De temps en temps, Gotlib s’offre « une planche plus sérieuse », comme ces deux pages sur la famine au Biafra, dont Goscinny dira : « Je suis fier d’être le directeur d’un journal dans lequel il y a deux pages comme ça. »
L’aventure L’Echo des savanes
Pilote est bientôt trop petit pour lui. En 1972, il crée L’Écho des savanes, avec Claire Bretécher et Nikita Mandryka. Le magazine souvent considéré en France comme celui qui a permis à la BD de passer à l’âge adulte. Trois ans plus tard, il lance Fluide glacial. Un mensuel d’humour d’esprit libertaire qui deviendra l’un des plus importants du genre. Aux États-Unis, Robert Crumb révolutionne les comics. En France, Gotlib et ses copains dynamitent la BD.
Scato et provoc
Dans le genre scato-rigolo, le style sobre de Gotlib va à l’essentiel, le délire et la provocation. Mais la gestion du journal lui pompe son énergie et il délaisse peu à peu le dessin. Dans sa maison du Vésinet (Yvelines), le dessinateur a longtemps gardé un œil sur Fluide glacial et continué de bricoler des scénarios. Un dessin de Gotlib à la une du journal de temps en temps suffisait à relancer les ventes.

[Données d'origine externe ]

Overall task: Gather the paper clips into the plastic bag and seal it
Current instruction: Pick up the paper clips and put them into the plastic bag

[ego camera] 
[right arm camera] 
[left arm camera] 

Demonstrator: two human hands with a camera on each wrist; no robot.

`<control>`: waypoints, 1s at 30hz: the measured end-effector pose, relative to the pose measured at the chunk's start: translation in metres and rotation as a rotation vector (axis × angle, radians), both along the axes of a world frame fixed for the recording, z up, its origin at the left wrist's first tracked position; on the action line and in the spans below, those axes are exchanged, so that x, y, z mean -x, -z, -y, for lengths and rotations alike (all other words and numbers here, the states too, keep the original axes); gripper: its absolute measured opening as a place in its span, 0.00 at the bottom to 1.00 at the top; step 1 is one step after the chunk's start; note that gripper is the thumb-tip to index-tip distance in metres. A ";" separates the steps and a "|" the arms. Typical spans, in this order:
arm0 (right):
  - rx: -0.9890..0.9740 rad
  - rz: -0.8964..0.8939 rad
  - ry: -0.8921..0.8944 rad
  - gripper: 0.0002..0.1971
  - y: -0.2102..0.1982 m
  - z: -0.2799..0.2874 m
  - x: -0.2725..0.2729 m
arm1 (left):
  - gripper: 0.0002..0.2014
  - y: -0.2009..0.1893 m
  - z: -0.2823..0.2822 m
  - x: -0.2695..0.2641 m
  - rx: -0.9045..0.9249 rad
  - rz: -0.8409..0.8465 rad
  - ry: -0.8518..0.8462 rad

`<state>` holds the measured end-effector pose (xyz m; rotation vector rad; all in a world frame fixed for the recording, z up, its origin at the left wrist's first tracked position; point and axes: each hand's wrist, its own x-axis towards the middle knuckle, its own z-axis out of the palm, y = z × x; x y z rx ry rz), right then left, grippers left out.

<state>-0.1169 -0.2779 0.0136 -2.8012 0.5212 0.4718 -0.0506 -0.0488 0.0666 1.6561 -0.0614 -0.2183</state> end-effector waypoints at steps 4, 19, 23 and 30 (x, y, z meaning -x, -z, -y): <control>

En 2014,le musée d’Art et d’Histoire du judaïsme de Paris lui a consacré une grande rétrospective pour son 80e anniversaire. Pour saluer « l’artiste, le juif athée et l’anticonformiste », son goût du gag et sa maîtrise du récit. En forme d’hommage, un astronome amateur a même donné son nom à un astéroïde (le n° 184878). Marcel Gotlib, l’astéroïde tragicomique de la BD.